The AZFa locus is located in the proximal region of Yq11 where it spans around 1100 kb. Only single-copy genes are encoded. NAHR does not arise in the absence of HERV intervention. Sun et al.[16] discovered that the similarity of sequences at both ends of the AZFa microdeletions area with human endogenous retrovirus 15 (HERV15) is as high as 96% or more, implying that HERV15 might be a substrate for NAHR occurring at both ends of the AZFa microdeletions region. Patients with AZFa microdeletions also contained HERV15yq1 (9747 nucleotides from Yq11 interval D3) and HERV15yq2 (9969 nucleotides from Yq11 interval D6) at both ends of the deletion area, as well as two sets of highly homologous segments, identical sequence domains (ID), including ID1 (1278 bp) and ID2 (1690 bp), which might produce NAHR between them.[17],[18] AZFa deletion caused by HERV15 nonallelic recombination events is 793 kb in length [Figure 1].

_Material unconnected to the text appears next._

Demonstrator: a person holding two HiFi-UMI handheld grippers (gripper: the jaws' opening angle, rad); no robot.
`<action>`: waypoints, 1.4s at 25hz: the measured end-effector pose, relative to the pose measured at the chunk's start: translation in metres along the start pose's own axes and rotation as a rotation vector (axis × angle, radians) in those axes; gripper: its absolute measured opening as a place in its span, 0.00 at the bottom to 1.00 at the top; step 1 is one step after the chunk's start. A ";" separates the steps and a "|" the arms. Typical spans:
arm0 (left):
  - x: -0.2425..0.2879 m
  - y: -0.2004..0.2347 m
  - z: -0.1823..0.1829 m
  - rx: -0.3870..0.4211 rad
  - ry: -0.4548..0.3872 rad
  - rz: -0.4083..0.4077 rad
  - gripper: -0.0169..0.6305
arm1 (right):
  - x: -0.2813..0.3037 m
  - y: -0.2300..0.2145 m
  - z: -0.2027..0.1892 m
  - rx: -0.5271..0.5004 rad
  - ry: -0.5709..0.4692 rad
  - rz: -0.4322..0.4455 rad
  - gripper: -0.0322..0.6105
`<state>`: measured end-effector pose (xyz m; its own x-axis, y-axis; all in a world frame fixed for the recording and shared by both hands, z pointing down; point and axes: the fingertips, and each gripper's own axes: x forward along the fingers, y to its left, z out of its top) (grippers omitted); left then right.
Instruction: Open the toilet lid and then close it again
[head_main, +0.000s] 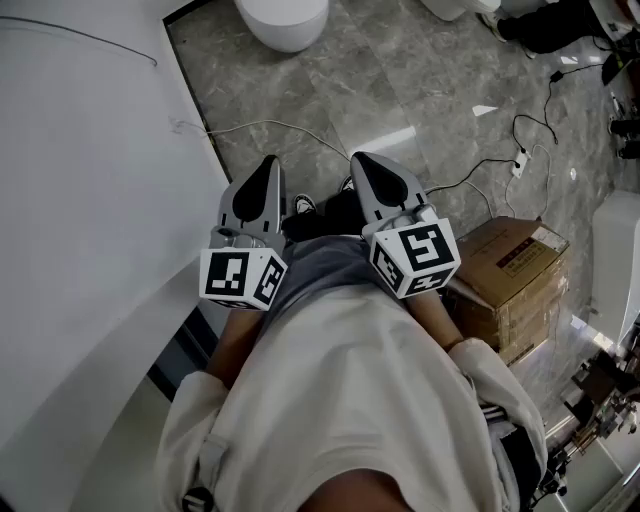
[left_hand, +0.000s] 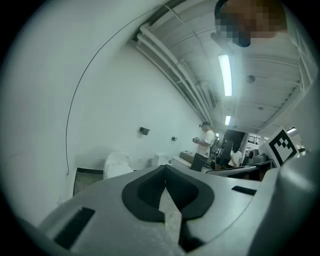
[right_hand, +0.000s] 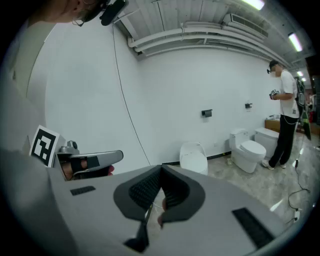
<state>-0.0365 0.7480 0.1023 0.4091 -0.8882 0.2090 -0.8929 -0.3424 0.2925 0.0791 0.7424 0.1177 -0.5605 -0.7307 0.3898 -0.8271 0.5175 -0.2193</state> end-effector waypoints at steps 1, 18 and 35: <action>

Figure 1: The blue box represents HERV15yq1 and HERV15yq2, and there are two groups of highly homologous fragments ID1 and ID2, with the deletion length of about 793 kb. The green box is USP9Y, the orange box represents DBY, and the position of the STS markers are displayed below. USP9Y: ubiquitin-specific peptidase 9, Y-linked; DBY: dead box on Y; HERV15: human endogenous retrovirus 15; ID: identical sequence domains; STS: sequence tagged sites.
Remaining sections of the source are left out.